El David de Miguel Ángel por ahora se queda en Florencia, pero su gestión podría ser compartida con el Estado. Así lo señaló ayer el ministro para los Bienes Culturales italiano, Sandro Bondi, quien dijo no querer entrar en polémicas sobre la propiedad de la escultura de cuatro metros que el artista toscano tardó tres años en realizar (1501-1504). «Se trata de una polémica absurda», señaló ayer el ministro a los medios haciendo referencia al polvorín levantado entorno a la petición de su ministerio de reconocer la propiedad de la escultura como del Estado y no del ayuntamiento de Florencia, que hasta ahora se ha beneficiado de las ventajas de poseer la magnífica estatua.
La polémica se desató el pasado viernes cuando dos abogados del Estado, Maurizio Raugei y Luigi Andronio, enviaron una carta al ayuntamiento de Florencia señalando que el imponente David es de todos los italianos, por lo que la estatura podría moverse de su ubicación actual en la Galleria de la Accademia, a cualquier otro museo.
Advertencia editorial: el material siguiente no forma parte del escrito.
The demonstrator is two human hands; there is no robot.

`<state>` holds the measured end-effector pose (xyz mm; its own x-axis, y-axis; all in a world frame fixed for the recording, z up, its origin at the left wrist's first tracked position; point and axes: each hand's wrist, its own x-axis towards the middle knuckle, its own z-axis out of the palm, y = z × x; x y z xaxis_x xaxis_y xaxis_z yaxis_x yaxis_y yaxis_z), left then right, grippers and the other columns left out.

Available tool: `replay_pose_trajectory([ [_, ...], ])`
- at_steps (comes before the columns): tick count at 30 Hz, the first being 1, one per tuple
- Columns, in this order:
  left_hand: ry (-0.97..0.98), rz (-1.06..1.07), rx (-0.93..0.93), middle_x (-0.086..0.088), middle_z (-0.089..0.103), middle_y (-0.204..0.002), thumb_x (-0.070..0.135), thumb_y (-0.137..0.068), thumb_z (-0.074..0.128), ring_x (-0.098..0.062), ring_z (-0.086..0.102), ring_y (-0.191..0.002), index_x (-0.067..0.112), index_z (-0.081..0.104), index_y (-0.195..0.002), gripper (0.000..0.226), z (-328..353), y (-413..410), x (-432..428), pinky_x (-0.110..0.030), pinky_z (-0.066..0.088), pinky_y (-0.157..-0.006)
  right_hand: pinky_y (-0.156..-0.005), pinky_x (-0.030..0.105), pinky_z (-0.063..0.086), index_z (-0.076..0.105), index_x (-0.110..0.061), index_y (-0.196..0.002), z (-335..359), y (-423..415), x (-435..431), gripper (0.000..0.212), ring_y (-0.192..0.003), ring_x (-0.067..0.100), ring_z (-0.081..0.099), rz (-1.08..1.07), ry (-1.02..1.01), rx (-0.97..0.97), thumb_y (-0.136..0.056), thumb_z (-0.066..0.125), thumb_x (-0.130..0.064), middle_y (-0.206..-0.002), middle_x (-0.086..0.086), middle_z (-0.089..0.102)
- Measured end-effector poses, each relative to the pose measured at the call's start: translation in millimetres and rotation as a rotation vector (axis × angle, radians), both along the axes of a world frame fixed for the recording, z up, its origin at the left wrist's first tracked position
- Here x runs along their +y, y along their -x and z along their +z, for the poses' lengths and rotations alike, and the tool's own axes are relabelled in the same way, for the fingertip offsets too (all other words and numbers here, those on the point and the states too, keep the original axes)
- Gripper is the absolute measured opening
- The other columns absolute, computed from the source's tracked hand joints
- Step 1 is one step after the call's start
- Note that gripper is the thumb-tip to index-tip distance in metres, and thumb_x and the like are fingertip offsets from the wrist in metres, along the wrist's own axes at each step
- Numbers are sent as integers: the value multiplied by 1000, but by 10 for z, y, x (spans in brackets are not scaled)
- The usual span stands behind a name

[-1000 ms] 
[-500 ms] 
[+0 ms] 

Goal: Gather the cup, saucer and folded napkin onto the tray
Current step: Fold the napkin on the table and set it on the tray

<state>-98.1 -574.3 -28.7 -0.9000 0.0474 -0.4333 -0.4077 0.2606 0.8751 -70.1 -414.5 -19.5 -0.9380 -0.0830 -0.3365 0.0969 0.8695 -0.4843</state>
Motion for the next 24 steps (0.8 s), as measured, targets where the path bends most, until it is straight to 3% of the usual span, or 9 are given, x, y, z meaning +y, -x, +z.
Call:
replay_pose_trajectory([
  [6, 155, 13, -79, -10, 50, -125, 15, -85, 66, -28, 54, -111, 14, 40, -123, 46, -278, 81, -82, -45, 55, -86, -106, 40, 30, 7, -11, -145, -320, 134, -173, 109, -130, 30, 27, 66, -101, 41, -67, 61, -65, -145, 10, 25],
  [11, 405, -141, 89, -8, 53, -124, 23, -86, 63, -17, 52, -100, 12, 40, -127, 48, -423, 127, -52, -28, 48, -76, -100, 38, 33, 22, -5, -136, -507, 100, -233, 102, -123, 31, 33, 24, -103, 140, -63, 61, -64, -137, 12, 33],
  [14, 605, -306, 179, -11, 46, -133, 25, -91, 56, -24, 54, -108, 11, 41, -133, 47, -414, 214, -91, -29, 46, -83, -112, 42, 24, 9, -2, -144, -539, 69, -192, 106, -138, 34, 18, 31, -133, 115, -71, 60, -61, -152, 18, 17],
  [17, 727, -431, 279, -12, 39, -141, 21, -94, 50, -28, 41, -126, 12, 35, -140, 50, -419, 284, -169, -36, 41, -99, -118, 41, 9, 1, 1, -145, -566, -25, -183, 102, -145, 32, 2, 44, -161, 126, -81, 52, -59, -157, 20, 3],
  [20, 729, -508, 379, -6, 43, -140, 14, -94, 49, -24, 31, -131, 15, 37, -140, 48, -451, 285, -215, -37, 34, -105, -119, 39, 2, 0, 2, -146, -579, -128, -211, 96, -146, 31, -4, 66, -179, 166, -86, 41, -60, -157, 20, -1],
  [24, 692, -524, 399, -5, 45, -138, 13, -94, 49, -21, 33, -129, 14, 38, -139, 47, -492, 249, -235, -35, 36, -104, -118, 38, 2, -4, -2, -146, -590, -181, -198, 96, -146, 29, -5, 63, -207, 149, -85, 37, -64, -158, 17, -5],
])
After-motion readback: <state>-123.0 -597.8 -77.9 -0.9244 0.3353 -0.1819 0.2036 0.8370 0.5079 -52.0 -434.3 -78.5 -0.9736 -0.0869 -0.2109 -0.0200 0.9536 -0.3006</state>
La noticia provocó la protesta del alcalde de Florencia, Matteo Renzi, que amenazó al ministro señalando que la escultura de Miguel Ángel «no se toca».
Más allá de la propiedad de la imponente escultura, la disputa está en esos ocho millones de euros anuales que el David recauda con su presencia en la Galleria florentina. «Creo que lo mejor sería realizar una gestión compartida del David —apuntó el ministro para los Bienes Culturales— de ahora en adelante seguiré esta línea y no me dejaré llevar por polémicas inútiles».
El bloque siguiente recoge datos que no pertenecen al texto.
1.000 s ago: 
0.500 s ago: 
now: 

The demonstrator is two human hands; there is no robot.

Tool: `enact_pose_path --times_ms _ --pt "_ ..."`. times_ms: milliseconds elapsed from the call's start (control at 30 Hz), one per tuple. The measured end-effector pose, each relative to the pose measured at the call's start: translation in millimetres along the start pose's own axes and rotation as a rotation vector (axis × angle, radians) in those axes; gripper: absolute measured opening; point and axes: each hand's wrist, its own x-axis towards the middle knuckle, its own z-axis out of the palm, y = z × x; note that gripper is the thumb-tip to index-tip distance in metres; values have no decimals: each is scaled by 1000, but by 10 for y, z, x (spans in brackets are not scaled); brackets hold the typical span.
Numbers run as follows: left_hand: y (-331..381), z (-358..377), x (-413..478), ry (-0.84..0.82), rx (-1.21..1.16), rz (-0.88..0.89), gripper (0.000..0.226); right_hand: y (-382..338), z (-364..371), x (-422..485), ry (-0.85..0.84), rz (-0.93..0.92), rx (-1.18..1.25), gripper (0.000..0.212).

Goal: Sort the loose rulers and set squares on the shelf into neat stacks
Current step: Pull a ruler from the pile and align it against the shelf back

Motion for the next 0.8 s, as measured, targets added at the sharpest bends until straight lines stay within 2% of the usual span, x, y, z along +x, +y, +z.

Los abogados enviados por Bondi justificaban con dos datos históricos la petición del Estado. Por un lado, recuerdan que el ayuntamiento de Florencia se creó entre 1771 y 1783, por lo que no puede ser considerado el heredero directo de la República Fiorentina que en 1504 pagó 400 florines para saldar la deuda con Miguel Ángel. Por este motivo, según los letrados, el David es una cuestión de herencia entre Estados. El segundo argumento para
avalar su teoría, es que cuando el David fue trasladado en 1872 del Palazzo Vecchio a la Accademia, el Ayuntamiento no reivindicó su propiedad. Por lo que legalmente la estatua es del Estado italiano, y no del ayuntamiento toscano.
«El David es del ayuntamiento de Florencia», remarcó el alcalde de la ciudad, quien anunció que solicitará un encuentro con el ministro Bondi «para aclarar ésta y otras cuestiones», sentenció.